**WHAT THE TASK ASKS:**
First find the line containing "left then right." in the data, then set it down exactly along with every line after it, through the last.

**DATASET CONTENT:**
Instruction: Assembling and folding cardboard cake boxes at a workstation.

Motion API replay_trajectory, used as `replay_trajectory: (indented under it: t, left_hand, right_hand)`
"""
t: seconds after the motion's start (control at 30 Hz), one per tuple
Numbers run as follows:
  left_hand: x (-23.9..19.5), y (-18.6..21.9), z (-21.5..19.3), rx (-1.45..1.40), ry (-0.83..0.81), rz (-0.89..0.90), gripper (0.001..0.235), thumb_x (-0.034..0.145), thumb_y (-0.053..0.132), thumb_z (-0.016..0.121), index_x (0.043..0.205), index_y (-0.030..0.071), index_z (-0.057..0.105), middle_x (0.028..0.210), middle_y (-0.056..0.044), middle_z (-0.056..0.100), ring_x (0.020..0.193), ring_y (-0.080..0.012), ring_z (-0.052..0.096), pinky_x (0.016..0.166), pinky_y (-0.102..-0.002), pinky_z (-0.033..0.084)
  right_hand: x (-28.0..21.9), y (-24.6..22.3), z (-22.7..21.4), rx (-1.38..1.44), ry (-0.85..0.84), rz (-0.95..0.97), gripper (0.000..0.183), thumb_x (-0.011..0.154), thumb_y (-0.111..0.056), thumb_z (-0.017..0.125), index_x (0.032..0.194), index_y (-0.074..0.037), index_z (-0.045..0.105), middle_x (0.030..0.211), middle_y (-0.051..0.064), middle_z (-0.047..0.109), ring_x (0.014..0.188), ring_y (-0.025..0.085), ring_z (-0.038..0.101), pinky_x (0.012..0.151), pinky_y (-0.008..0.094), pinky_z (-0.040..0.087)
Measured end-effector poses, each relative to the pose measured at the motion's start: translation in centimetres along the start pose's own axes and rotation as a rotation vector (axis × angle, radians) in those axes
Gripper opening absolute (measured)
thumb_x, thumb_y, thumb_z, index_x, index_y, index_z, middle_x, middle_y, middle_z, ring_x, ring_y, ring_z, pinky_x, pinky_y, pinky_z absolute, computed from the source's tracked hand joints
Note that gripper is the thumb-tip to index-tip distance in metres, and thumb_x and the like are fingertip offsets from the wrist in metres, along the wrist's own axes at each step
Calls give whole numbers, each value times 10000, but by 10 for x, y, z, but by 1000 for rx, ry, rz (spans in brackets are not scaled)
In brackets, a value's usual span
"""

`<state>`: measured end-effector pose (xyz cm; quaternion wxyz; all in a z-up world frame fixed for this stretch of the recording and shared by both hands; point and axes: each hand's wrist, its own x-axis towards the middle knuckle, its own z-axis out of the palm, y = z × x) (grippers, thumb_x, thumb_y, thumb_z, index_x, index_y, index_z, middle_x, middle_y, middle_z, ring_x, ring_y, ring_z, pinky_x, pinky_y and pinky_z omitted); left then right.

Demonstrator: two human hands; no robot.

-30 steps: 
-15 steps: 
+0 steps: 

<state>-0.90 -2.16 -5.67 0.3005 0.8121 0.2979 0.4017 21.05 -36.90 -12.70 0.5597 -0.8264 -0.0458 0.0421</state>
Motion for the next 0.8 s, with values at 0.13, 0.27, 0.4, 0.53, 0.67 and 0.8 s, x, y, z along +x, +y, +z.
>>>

**SOLUTION TO THE EXERCISE:**
`<state>`: measured end-effector pose (xyz cm; quaternion wxyz; all in a z-up world frame fixed for this stretch of the recording and shared by both hands; point and axes: each hand's wrist, its own x-axis towards the middle knuckle, its own z-axis out of the palm, y = z × x) (grippers, thumb_x, thumb_y, thumb_z, index_x, index_y, index_z, middle_x, middle_y, middle_z, ring_x, ring_y, ring_z, pinky_x, pinky_y and pinky_z omitted); left then right.

Demonstrator: two human hands; no robot.

-30 steps: 
-15 steps: 
+0 steps: 

<state>-0.90 -2.16 -5.67 0.3005 0.8121 0.2979 0.4017 21.05 -36.90 -12.70 0.5597 -0.8264 -0.0458 0.0421</state>
Motion for the next 0.8 s, with values at 0.13, 0.27, 0.4, 0.53, 0.67 and 0.8 s, x, y, z along +x, +y, +z.
>>>

This finishes the answer.